Here's some stuff that I make for ice fishing.

[/ATTACH]


----------



## Flathead King 06

here is some of the stuff I've been making in the last few days... the bottle cap "jig" thanks to Mike's Hard Lemonade has 5 BB's in it and weighs in just about at 3/16oz and the little jigs I've made are lead wire wrapped around the shank and cemented on... killed the crappie and gills with them last season...
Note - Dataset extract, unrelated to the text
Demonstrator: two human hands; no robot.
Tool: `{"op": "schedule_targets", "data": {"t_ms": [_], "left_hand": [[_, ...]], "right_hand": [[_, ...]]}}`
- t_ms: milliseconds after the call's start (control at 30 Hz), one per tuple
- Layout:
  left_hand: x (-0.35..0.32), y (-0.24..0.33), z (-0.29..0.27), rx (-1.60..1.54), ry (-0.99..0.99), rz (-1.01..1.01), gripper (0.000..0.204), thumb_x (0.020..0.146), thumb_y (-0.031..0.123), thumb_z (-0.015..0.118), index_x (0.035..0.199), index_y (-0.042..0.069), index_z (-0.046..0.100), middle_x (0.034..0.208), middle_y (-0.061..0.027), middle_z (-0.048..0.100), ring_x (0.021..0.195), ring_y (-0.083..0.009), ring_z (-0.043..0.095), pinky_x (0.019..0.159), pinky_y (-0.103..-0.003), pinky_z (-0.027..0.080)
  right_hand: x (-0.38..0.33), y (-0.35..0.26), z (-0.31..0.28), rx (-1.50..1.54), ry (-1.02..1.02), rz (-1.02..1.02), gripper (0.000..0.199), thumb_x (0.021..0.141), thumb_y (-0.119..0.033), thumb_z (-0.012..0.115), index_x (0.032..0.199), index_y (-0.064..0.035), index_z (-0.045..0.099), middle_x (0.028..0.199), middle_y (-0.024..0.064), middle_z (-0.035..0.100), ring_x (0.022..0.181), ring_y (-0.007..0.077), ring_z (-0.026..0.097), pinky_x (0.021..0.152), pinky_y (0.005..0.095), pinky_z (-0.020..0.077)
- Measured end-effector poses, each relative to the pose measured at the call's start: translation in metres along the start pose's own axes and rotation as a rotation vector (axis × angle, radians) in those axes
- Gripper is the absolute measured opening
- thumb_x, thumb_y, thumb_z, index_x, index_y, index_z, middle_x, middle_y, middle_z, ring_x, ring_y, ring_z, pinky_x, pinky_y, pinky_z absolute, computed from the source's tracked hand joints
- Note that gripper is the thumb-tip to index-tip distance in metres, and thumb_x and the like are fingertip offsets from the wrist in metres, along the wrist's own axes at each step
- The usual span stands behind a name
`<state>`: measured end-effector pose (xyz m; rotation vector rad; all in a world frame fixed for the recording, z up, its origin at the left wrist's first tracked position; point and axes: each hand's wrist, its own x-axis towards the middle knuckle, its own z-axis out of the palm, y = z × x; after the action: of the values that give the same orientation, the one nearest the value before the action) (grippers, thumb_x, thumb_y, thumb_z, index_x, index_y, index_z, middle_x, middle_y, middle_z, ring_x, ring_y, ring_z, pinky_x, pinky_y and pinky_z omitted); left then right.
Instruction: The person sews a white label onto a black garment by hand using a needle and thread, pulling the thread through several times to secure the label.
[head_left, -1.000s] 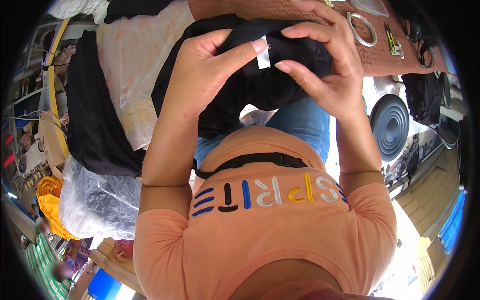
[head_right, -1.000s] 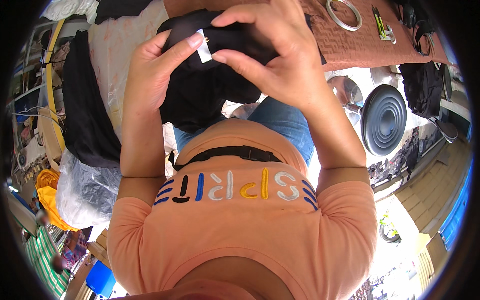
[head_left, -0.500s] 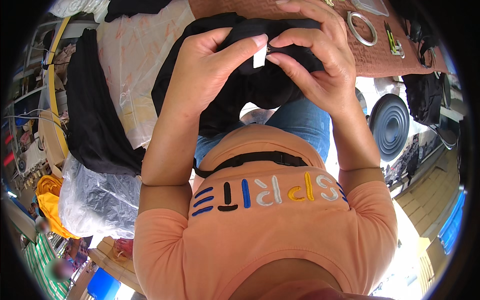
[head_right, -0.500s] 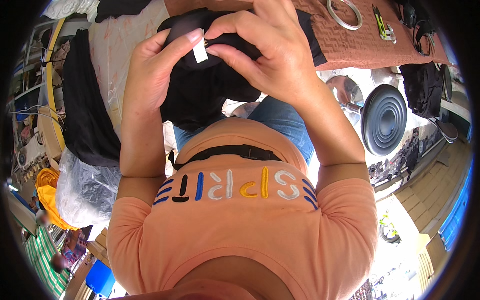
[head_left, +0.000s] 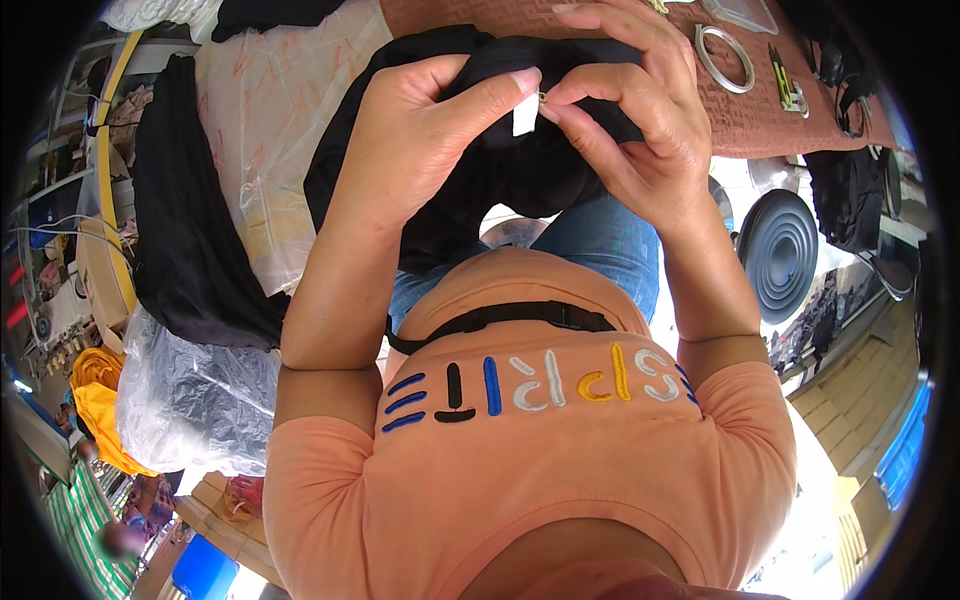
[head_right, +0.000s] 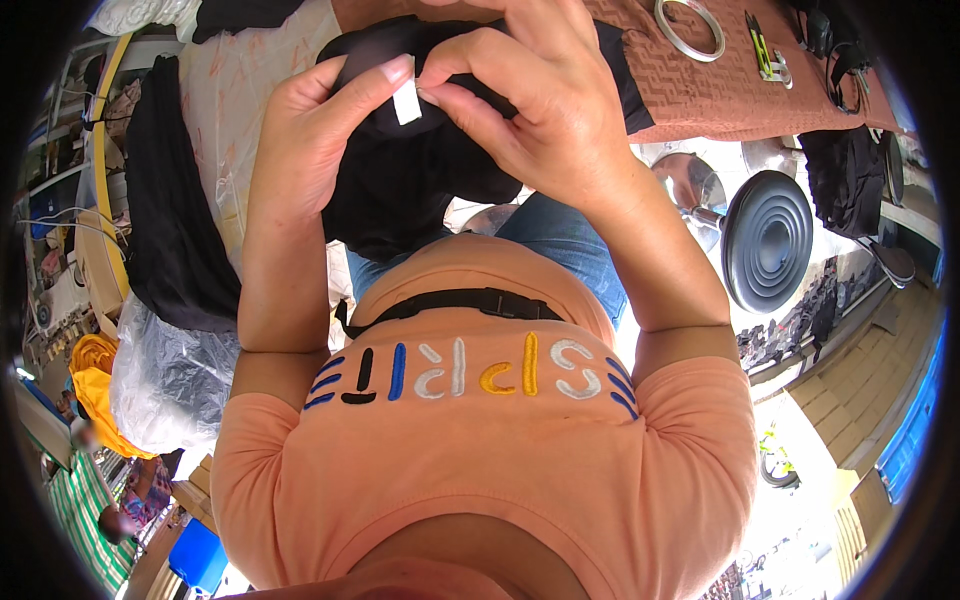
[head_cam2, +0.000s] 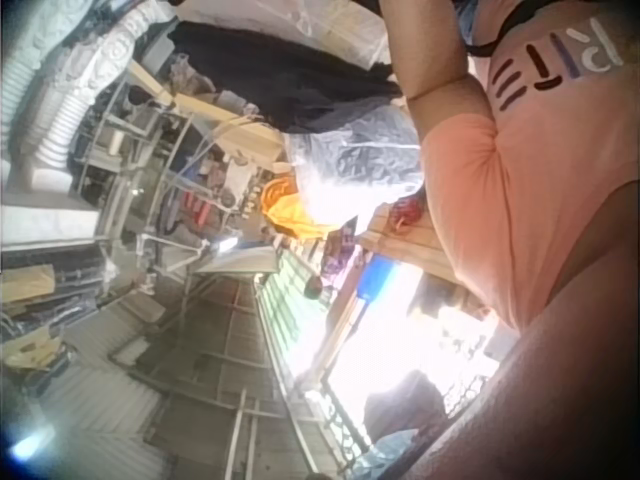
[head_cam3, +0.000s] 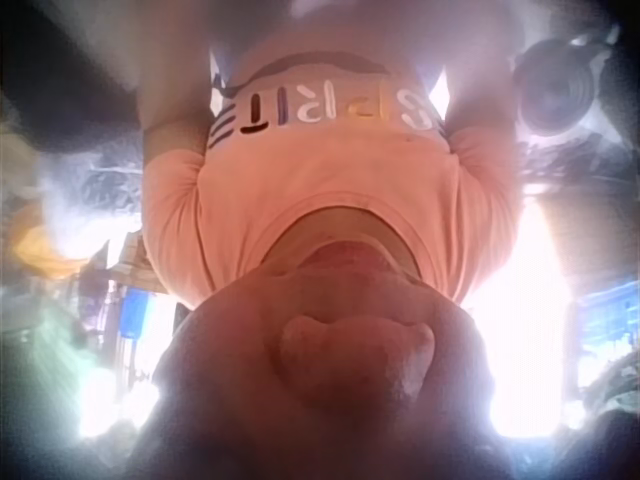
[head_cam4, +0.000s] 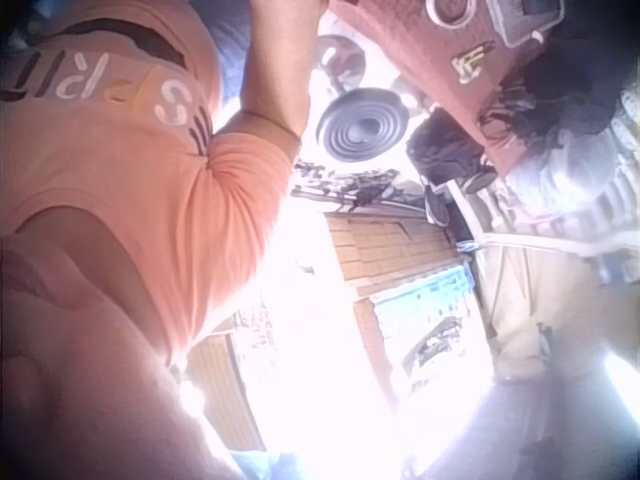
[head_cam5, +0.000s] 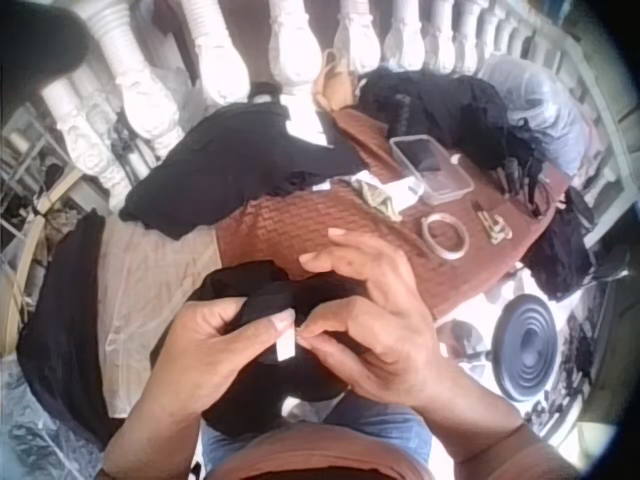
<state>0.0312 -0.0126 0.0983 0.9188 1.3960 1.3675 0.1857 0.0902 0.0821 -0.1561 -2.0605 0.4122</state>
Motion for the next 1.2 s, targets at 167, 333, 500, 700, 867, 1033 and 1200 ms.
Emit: {"op": "schedule_targets", "data": {"t_ms": [167,333,500,700,867,1033,1200], "left_hand": [[0.0,0.0,0.0,-0.001,-0.005,-0.005,0.021,0.082,0.02,0.07,0.085,-0.001,0.069,0.073,0.0008,0.063,0.066,-0.0025,0.054,0.059,-0.017,0.041],[0.001,-0.001,-0.001,0.011,0.0,-0.002,0.021,0.082,0.02,0.07,0.084,0.0,0.069,0.073,0.0014,0.063,0.066,-0.0022,0.053,0.059,-0.017,0.04],[0.002,-0.002,-0.002,0.027,-0.006,0.002,0.021,0.082,0.021,0.07,0.084,0.0,0.069,0.072,0.0022,0.062,0.065,-0.0016,0.052,0.057,-0.017,0.038],[0.002,-0.006,0.0,0.056,-0.041,0.023,0.021,0.083,0.021,0.07,0.082,0.0,0.069,0.067,0.0052,0.057,0.062,-0.0007,0.047,0.053,-0.017,0.035],[0.004,-0.007,-0.005,0.116,-0.116,0.019,0.019,0.085,0.016,0.067,0.094,-0.001,0.067,0.083,-0.0001,0.062,0.077,-0.0051,0.054,0.068,-0.02,0.042],[0.007,-0.014,-0.009,0.214,-0.086,0.088,0.024,0.082,0.025,0.071,0.089,0.001,0.068,0.067,0.0035,0.057,0.064,-0.0029,0.049,0.056,-0.018,0.037],[0.008,-0.011,-0.014,0.322,0.242,0.444,0.027,0.083,0.024,0.071,0.097,0.002,0.066,0.078,-0.0031,0.066,0.074,-0.0087,0.06,0.067,-0.021,0.045]], "right_hand": [[0.001,-0.001,-0.001,0.001,0.0,0.003,0.017,0.066,-0.008,0.076,0.078,-0.0048,0.064,0.112,0.0191,0.058,0.111,0.0395,0.051,0.092,0.0472,0.0407],[0.001,-0.004,-0.003,0.072,-0.034,0.091,0.02,0.069,-0.005,0.074,0.086,-0.0051,0.063,0.113,0.0185,0.057,0.11,0.035,0.052,0.094,0.0446,0.0406],[-0.003,0.006,-0.008,0.478,-0.035,0.351,0.022,0.077,-0.002,0.068,0.098,-0.0034,0.06,0.116,0.0144,0.056,0.11,0.0238,0.052,0.093,0.0355,0.0403],[0.009,0.021,-0.006,0.613,-0.314,0.598,0.031,0.093,-0.023,0.053,0.111,0.0002,0.061,0.1,0.0073,0.065,0.093,0.0126,0.06,0.084,0.0261,0.0456],[0.0,0.045,-0.015,0.838,-0.626,0.775,0.025,0.09,-0.024,0.06,0.103,-0.0014,0.063,0.089,0.0,0.062,0.083,0.0061,0.056,0.077,0.0211,0.045],[0.002,0.044,-0.013,0.731,-0.539,0.723,0.015,0.085,-0.013,0.068,0.094,-0.0016,0.063,0.08,-0.004,0.06,0.076,0.0022,0.053,0.069,0.018,0.0442],[0.015,0.041,-0.021,0.775,-0.6,0.793,0.016,0.083,-0.001,0.063,0.098,-0.0035,0.062,0.105,0.0067,0.059,0.093,0.0146,0.057,0.081,0.0278,0.0449]]}}
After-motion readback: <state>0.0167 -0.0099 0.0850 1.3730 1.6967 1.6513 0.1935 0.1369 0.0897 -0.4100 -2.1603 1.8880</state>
Quick question... has anyone ever tried a drop-shot technique with splitshots and small flies or jigs? I was reading somewhere that guys use this for perch up north with micro plastics like the bubble belly shad baits and a small wire hook... any thoughts?


----------



## Fish2Win

used it today with good results at mogadore, the bite was slow and tough


----------



## Eliminator

It was windy and cold today so I stayed home and made another ice rod out of some brokens. I was comtemplating working some gold hooks with my soldering pen to see what I could come up with.
By the way are these ice jigging spoons?


----------



## allwayzfishin

this is my 2nd season ice fishing. i have been tying flies for steel for over a decade. came across a thread on iceshanty,com about those lead wire jigs. i bent the eyelet up 90 degrees so it rides just like a jig should. these little jigs should work wonders. i may just try these as a dropper behind eggs in deep pools for the steel. seems hot colors worked for others the best. sally hanseen nail polish was used then top coated with hard as nails nail hardener. i saw those little bottle cap lures before...do they work?

drop shotting works great with flies and tubes. i squirt some scent right inside the tube every now and then. seems to work better. the tapping of the splitshot on the bottom calls the fish in to investigate. i also tip the fly with a spike.

man i cant wait to get out there. all my stuff is sitting in the clam ready and waiting. got a nice little pond to hit as soon as it freezes


----------



## creekcrawler

I usually tie a small nymph or fly dropper on above my ice jig or spoon.
Sometime the tiny nymph with a maggot scores more than the jig.


----------



## bassmastermjb

no wake said:


> It was windy and cold today so I stayed home and made another ice rod out of some brokens. I was comtemplating working some gold hooks with my soldering pen to see what I could come up with.
> By the way are these ice jigging spoons?


Those are deffinitely not for ice fishing. They are repainted 1/4oz Underwater Barney Spoons........Mark


----------